Analysis of retinal apoptosis and retinal morphological changes in the pups treated with lentivector-driven shRNAs in the rat ROP model. Images of TUNEL staining (A) and number of TUNEL (red) positive cells (B) in retinal DAPI (blue) stained cryosections from P18 and P25 pups treated with luc.shRNA, VEGFA.shRNA, and VEGF164.shRNA (**P < 0.01, ***P < 0.001 versus PBS at P18; †††P < 0.001 versus luc.shRNA at P18).
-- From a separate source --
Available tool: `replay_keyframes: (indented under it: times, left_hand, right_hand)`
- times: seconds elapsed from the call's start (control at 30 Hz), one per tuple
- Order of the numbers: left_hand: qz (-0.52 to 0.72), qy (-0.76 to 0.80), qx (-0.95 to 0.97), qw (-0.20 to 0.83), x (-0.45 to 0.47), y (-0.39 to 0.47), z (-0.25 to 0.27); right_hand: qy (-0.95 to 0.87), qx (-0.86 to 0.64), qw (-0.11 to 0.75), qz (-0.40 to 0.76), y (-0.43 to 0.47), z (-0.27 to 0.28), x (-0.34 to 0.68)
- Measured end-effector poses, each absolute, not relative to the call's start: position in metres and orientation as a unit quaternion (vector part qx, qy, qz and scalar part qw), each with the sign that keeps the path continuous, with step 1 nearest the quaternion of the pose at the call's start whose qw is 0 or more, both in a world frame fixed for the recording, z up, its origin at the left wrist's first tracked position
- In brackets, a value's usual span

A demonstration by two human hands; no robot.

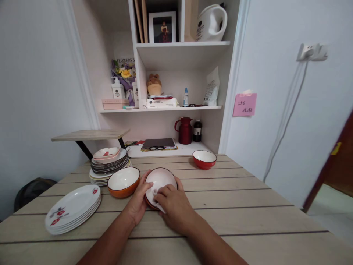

Quantification of the thickness of the INL (C) (***P < 0.001 versus PBS at P18; ††P < 0.01 versus luc.shRNA at P25) and the ONL (D) (***P < 0.001 versus luc.shRNA at P18; ††P < 0.001 versus luc.shRNA at P25) in DAPI-stained retinal cryosections from P18 and P25 OIR pups treated with luciferase.shRNA, VEGFA.shRNA, and VEGF164.shRNA.

Figure 6

Lentivector-driven shRNAs treatment has no effect on pup growth and serum VEGF. Pup weight gains from P8 to P18 or P25 (A) and ELISA of serum VEGF in P18 or P25 pups (B) treated with luc.shRNA, VEGFA.shRNA, and VEGF164.shRNA in the rat ROP model.